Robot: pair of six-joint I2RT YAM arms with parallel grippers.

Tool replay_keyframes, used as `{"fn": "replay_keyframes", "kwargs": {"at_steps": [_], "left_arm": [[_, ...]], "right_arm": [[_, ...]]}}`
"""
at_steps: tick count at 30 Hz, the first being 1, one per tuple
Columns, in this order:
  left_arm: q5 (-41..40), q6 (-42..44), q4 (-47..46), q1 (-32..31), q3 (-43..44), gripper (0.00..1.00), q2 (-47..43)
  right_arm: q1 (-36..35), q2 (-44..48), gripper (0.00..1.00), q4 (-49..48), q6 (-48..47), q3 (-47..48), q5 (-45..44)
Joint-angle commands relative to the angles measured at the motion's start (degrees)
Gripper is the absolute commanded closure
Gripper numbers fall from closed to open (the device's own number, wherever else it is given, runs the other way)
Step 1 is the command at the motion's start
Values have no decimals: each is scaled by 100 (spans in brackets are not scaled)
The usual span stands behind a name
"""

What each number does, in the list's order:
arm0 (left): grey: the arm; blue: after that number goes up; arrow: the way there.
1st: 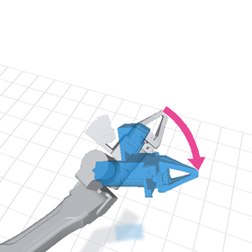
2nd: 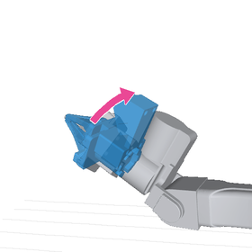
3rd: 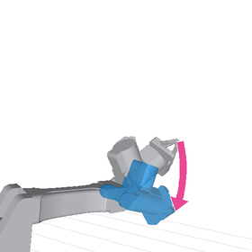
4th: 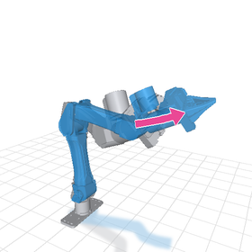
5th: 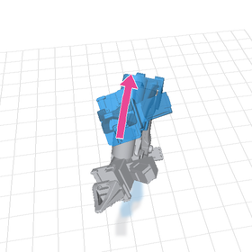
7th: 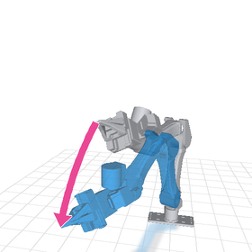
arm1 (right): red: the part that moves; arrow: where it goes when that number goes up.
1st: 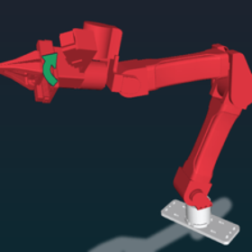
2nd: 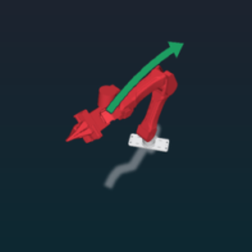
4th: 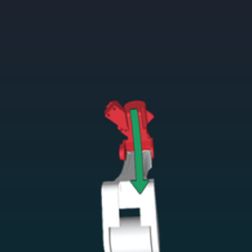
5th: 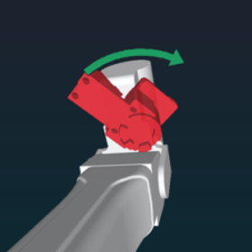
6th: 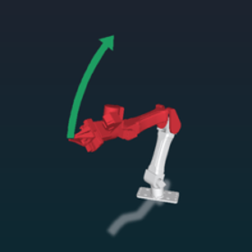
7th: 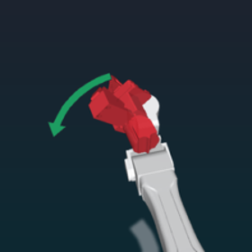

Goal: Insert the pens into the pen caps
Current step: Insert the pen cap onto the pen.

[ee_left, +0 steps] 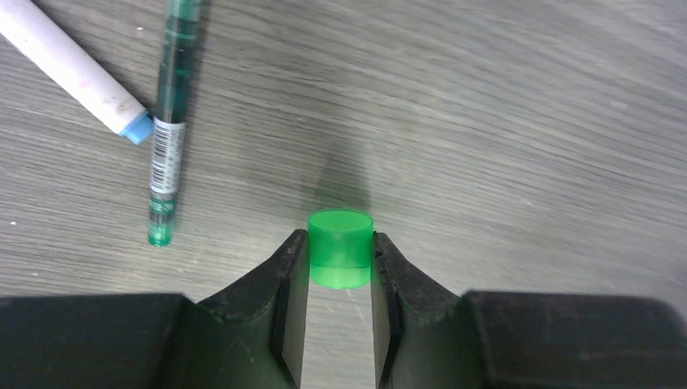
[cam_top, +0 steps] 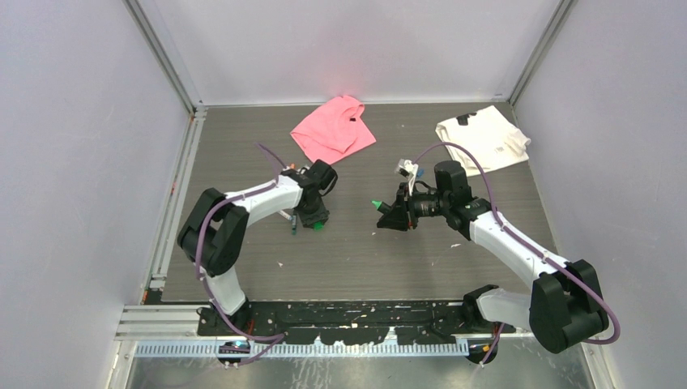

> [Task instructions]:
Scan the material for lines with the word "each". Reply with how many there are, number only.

> [Written answer]:
2